Change Data Capture Methods
In databases, change data capture (CDC) is a set of software design patterns used to determine and track the data that has changed so that action can be taken using the changed data. Companies use change data capture for several use cases such as cloud adoption and enabling real-time data warehousing. There are multiple common change data capture methods that you can implement depending on your application requirements and tolerance for performance overhead.
In high-velocity data environments where time-sensitive decisions are made, change data capture is an excellent fit to achieve low-latency, reliable, and scalable data integration. With over 80% of companies planning on implementing multi-cloud strategies by 2025, picking the right change data capture method for your business is more critical than ever given the need to replicate data across multiple environments.
The business transactions captured in relational databases are critical to understanding the state of business operations. Traditional batch-based approaches to move data once or several times a day introduce latency and reduce the operational value to the organization. Change Data Capture provides real-time or near real-time movement of data by moving and processing data continuously as new database events occur.
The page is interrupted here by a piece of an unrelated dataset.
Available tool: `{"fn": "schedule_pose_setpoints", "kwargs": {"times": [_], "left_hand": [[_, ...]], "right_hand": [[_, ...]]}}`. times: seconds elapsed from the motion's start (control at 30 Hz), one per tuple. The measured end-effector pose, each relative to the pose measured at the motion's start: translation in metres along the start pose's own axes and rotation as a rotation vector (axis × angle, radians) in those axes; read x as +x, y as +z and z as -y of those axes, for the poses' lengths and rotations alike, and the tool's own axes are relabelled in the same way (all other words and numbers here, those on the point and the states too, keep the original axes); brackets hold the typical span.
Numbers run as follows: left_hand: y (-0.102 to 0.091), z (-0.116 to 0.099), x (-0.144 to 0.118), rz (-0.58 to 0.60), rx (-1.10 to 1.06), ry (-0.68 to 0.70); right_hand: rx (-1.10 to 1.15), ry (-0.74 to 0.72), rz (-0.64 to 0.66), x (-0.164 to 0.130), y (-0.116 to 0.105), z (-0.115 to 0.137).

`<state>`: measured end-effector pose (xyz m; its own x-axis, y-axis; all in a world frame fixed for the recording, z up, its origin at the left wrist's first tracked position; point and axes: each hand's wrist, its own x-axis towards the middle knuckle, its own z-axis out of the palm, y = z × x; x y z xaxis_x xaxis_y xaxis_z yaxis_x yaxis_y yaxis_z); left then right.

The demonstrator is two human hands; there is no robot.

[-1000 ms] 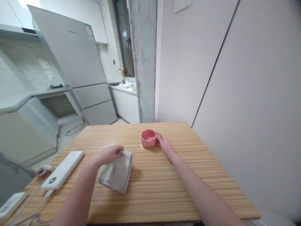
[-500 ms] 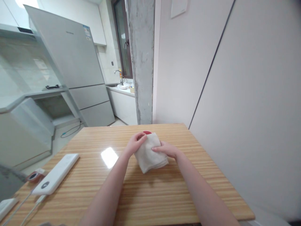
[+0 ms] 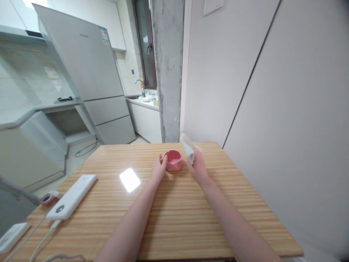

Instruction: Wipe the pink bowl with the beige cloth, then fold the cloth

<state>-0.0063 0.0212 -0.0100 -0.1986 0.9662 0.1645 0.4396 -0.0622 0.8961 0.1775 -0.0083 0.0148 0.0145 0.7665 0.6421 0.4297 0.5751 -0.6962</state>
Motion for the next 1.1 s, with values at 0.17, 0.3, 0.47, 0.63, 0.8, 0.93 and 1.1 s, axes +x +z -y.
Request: {"fn": "schedule_pose_setpoints", "kwargs": {"times": [0.17,0.3,0.47,0.63,0.8,0.93,1.1], "left_hand": [[0.001,-0.005,-0.008,0.095,0.287,0.054],[0.004,-0.003,-0.007,0.094,0.154,0.089],[0.010,-0.004,-0.008,0.111,-0.203,0.232],[0.027,-0.013,-0.021,-0.039,-0.523,0.110],[0.034,-0.014,-0.027,0.001,-0.550,-0.056],[0.014,-0.017,-0.022,-0.065,-0.361,0.069],[-0.004,-0.024,-0.020,0.019,-0.141,0.270]], "right_hand": [[-0.452,-0.110,0.492,-0.013,0.026,0.007],[-0.483,-0.089,0.469,-0.011,0.031,0.008],[-0.404,-0.020,0.429,-0.012,0.029,0.004],[-0.273,0.022,0.306,-0.018,0.035,0.000],[-0.138,-0.042,0.289,-0.017,0.040,0.002],[-0.129,-0.056,0.451,-0.013,0.037,-0.004],[-0.258,-0.066,0.436,-0.010,0.030,-0.006]]}}
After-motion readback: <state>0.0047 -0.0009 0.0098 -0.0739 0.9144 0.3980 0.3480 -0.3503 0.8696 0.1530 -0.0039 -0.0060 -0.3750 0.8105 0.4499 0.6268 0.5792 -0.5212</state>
There are several change data capture methods to identify changes that need to be captured and moved. Here are the common methods, how they work, and their advantages as well as shortcomings.
By using existing “LAST_UPDATED” or “DATE_MODIFIED” columns, or by adding one if not available in the application, you can create your own change data capture solution at the application level. This approach retrieves only the rows that have been changed since the data was last extracted.
The CDC logic for the technique would be
- Get the maximum value of both the target (blue) table’s ‘Created_Time’ and ‘Updated_Time’ columns
2. Select all the rows from the data source with ‘Created_Time’ greater than (>) the target table’s ‘Updated_Time’ , which are all the newly created rows since the last CDC process was executed.
3. Select all rows from the source table that have a ‘Updated_Time’ greater than (>) the target table’s ‘Updated_Time’ but less than (<) its ‘Updated_Time’. The reason for the exclusion of rows less than the maximum target create date is that they were included in step 2.
4. Insert new rows from step 2 or modify existing rows from step 3 in the target.
Pros of this method
- It can be built with native application logic
- It doesn’t require any external tooling
Cons of this method
- Adds additional overhead to the database
- DML statements such as deletes will not be propagated to the target without additional scripts to track deletes
- Error prone and likely to cause issues with data consistency
This approach also requires CPU resources to scan the tables for the changed data and maintenance resources to ensure that the DATE_MODIFIED column is applied reliably across all source tables.
You can use table delta or ‘tablediff’ utilities to compare the data in two tables for non-convergence. Then you can use additional scripts to apply the deltas from the source table to the target as another approach to change data capture. There are several examples of SQL scripts that can find the difference of two tables.
Advantages of this approach:
- It provides an accurate view of changed data while only using native SQL scripts
Disadvantage of this approach:
- Demand for storage significantly increases because you need three copies of the data sources that are being used in this technique: the original data, previous snapshot, and current snapshot
- It does not scale well in applications with heavy transactional workloads
Although this works better for managing deleted rows, the CPU resources required to identify the differences is significant and the overhead increases linearly with the volume of data. The diff method also introduces latency and cannot be performed in real time. Some log-based change data capture tools come with the ability to analyze different tables to ensure replication consistency.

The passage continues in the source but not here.